[Supplied data — start]

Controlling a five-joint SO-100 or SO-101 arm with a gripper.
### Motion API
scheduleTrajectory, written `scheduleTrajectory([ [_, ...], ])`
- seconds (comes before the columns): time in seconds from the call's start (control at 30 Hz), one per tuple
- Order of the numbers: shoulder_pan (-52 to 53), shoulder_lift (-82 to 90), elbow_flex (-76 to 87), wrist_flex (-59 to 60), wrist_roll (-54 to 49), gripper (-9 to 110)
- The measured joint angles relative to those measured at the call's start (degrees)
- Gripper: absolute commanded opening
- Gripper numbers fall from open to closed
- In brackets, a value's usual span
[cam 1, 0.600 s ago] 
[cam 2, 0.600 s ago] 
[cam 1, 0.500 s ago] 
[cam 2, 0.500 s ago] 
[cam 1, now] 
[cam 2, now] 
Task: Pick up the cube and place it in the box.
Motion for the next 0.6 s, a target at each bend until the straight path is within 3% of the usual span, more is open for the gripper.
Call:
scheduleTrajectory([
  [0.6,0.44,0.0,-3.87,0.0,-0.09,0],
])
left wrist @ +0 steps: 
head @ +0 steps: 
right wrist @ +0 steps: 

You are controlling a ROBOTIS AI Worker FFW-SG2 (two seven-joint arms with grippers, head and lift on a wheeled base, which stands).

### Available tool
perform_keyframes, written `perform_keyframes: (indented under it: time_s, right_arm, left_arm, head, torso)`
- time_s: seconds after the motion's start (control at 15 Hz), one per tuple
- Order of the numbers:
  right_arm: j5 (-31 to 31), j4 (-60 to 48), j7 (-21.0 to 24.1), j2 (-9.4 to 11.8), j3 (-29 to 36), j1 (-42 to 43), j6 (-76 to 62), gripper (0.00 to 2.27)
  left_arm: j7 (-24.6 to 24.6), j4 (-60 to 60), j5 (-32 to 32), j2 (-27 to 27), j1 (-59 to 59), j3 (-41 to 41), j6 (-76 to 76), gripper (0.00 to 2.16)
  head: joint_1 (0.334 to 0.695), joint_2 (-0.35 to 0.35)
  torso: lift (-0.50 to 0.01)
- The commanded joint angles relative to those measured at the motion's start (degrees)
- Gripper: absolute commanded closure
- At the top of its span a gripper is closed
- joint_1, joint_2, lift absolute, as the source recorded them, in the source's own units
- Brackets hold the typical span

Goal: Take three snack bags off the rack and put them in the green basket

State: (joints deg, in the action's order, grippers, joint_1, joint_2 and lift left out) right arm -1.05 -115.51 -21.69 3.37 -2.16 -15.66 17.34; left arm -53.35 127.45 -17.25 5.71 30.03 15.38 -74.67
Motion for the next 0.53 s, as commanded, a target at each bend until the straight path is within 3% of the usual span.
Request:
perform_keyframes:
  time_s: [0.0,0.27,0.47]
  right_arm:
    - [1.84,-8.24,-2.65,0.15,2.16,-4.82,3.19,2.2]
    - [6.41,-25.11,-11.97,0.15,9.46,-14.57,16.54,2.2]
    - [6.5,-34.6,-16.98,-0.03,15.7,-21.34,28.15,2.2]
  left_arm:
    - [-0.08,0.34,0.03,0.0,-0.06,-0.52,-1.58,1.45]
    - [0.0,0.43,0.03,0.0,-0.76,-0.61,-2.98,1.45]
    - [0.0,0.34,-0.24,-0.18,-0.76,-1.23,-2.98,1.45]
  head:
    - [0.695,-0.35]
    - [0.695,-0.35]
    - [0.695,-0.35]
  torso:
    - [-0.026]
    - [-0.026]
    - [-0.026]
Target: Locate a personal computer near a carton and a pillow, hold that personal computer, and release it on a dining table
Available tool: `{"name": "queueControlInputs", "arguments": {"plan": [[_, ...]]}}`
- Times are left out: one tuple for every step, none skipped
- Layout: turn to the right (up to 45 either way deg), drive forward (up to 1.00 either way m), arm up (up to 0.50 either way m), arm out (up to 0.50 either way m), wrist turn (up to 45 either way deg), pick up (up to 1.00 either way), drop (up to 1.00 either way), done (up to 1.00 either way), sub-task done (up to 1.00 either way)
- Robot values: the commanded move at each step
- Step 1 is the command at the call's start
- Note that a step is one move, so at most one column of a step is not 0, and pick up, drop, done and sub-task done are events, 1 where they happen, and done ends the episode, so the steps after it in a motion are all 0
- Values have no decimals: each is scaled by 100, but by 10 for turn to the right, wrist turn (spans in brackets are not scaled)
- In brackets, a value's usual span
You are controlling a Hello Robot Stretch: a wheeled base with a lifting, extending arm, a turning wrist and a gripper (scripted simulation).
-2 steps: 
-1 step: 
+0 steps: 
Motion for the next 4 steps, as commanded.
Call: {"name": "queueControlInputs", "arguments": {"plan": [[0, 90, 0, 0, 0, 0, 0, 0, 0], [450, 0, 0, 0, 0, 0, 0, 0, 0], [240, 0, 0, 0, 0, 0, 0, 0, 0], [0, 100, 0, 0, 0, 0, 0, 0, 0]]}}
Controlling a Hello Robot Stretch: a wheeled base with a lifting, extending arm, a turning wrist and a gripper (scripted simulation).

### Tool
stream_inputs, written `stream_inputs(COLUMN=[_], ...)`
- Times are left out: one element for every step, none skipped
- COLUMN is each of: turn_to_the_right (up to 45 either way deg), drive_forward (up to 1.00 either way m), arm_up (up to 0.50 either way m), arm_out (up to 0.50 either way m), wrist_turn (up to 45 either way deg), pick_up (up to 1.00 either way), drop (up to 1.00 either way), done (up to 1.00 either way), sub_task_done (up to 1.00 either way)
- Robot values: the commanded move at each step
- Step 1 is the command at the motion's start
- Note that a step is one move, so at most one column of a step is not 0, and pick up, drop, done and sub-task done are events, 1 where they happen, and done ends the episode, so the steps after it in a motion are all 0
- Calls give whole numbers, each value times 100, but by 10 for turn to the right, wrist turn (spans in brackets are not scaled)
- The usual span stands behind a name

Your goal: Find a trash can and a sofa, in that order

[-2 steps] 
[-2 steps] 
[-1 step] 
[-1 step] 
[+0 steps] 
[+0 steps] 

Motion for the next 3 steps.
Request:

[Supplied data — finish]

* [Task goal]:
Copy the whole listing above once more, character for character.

* [Solution to the problem]:
Controlling a five-joint SO-100 or SO-101 arm with a gripper.
### Motion API
scheduleTrajectory, written `scheduleTrajectory([ [_, ...], ])`
- seconds (comes before the columns): time in seconds from the call's start (control at 30 Hz), one per tuple
- Order of the numbers: shoulder_pan (-52 to 53), shoulder_lift (-82 to 90), elbow_flex (-76 to 87), wrist_flex (-59 to 60), wrist_roll (-54 to 49), gripper (-9 to 110)
- The measured joint angles relative to those measured at the call's start (degrees)
- Gripper: absolute commanded opening
- Gripper numbers fall from open to closed
- In brackets, a value's usual span
[cam 1, 0.600 s ago] 
[cam 2, 0.600 s ago] 
[cam 1, 0.500 s ago] 
[cam 2, 0.500 s ago] 
[cam 1, now] 
[cam 2, now] 
Task: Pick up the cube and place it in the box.
Motion for the next 0.6 s, a target at each bend until the straight path is within 3% of the usual span, more is open for the gripper.
Call:
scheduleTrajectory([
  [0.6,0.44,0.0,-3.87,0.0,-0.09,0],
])
left wrist @ +0 steps: 
head @ +0 steps: 
right wrist @ +0 steps: 

You are controlling a ROBOTIS AI Worker FFW-SG2 (two seven-joint arms with grippers, head and lift on a wheeled base, which stands).

### Available tool
perform_keyframes, written `perform_keyframes: (indented under it: time_s, right_arm, left_arm, head, torso)`
- time_s: seconds after the motion's start (control at 15 Hz), one per tuple
- Order of the numbers:
  right_arm: j5 (-31 to 31), j4 (-60 to 48), j7 (-21.0 to 24.1), j2 (-9.4 to 11.8), j3 (-29 to 36), j1 (-42 to 43), j6 (-76 to 62), gripper (0.00 to 2.27)
  left_arm: j7 (-24.6 to 24.6), j4 (-60 to 60), j5 (-32 to 32), j2 (-27 to 27), j1 (-59 to 59), j3 (-41 to 41), j6 (-76 to 76), gripper (0.00 to 2.16)
  head: joint_1 (0.334 to 0.695), joint_2 (-0.35 to 0.35)
  torso: lift (-0.50 to 0.01)
- The commanded joint angles relative to those measured at the motion's start (degrees)
- Gripper: absolute commanded closure
- At the top of its span a gripper is closed
- joint_1, joint_2, lift absolute, as the source recorded them, in the source's own units
- Brackets hold the typical span

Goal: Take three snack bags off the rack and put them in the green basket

State: (joints deg, in the action's order, grippers, joint_1, joint_2 and lift left out) right arm -1.05 -115.51 -21.69 3.37 -2.16 -15.66 17.34; left arm -53.35 127.45 -17.25 5.71 30.03 15.38 -74.67
Motion for the next 0.53 s, as commanded, a target at each bend until the straight path is within 3% of the usual span.
Request:
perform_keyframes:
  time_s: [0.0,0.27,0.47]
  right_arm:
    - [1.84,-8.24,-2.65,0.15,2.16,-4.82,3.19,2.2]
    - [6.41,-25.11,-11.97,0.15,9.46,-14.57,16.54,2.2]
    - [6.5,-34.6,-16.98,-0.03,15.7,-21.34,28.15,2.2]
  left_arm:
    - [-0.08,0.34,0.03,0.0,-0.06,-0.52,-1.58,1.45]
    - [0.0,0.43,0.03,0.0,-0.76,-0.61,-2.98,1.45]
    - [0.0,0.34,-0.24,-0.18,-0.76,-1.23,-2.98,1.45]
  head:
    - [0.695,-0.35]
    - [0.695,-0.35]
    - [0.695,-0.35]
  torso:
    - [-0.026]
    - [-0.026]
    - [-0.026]
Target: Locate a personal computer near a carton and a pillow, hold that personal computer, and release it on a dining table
Available tool: `{"name": "queueControlInputs", "arguments": {"plan": [[_, ...]]}}`
- Times are left out: one tuple for every step, none skipped
- Layout: turn to the right (up to 45 either way deg), drive forward (up to 1.00 either way m), arm up (up to 0.50 either way m), arm out (up to 0.50 either way m), wrist turn (up to 45 either way deg), pick up (up to 1.00 either way), drop (up to 1.00 either way), done (up to 1.00 either way), sub-task done (up to 1.00 either way)
- Robot values: the commanded move at each step
- Step 1 is the command at the call's start
- Note that a step is one move, so at most one column of a step is not 0, and pick up, drop, done and sub-task done are events, 1 where they happen, and done ends the episode, so the steps after it in a motion are all 0
- Values have no decimals: each is scaled by 100, but by 10 for turn to the right, wrist turn (spans in brackets are not scaled)
- In brackets, a value's usual span
You are controlling a Hello Robot Stretch: a wheeled base with a lifting, extending arm, a turning wrist and a gripper (scripted simulation).
-2 steps: 
-1 step: 
+0 steps: 
Motion for the next 4 steps, as commanded.
Call: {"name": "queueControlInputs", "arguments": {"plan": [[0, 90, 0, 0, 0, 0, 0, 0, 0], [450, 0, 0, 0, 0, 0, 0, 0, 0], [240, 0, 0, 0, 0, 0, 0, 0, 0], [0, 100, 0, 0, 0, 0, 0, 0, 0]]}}
Controlling a Hello Robot Stretch: a wheeled base with a lifting, extending arm, a turning wrist and a gripper (scripted simulation).

### Tool
stream_inputs, written `stream_inputs(COLUMN=[_], ...)`
- Times are left out: one element for every step, none skipped
- COLUMN is each of: turn_to_the_right (up to 45 either way deg), drive_forward (up to 1.00 either way m), arm_up (up to 0.50 either way m), arm_out (up to 0.50 either way m), wrist_turn (up to 45 either way deg), pick_up (up to 1.00 either way), drop (up to 1.00 either way), done (up to 1.00 either way), sub_task_done (up to 1.00 either way)
- Robot values: the commanded move at each step
- Step 1 is the command at the motion's start
- Note that a step is one move, so at most one column of a step is not 0, and pick up, drop, done and sub-task done are events, 1 where they happen, and done ends the episode, so the steps after it in a motion are all 0
- Calls give whole numbers, each value times 100, but by 10 for turn to the right, wrist turn (spans in brackets are not scaled)
- The usual span stands behind a name

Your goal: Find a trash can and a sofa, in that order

[-2 steps] 
[-2 steps] 
[-1 step] 
[-1 step] 
[+0 steps] 
[+0 steps] 

Motion for the next 3 steps.
Request:

The response to the exercise is now complete.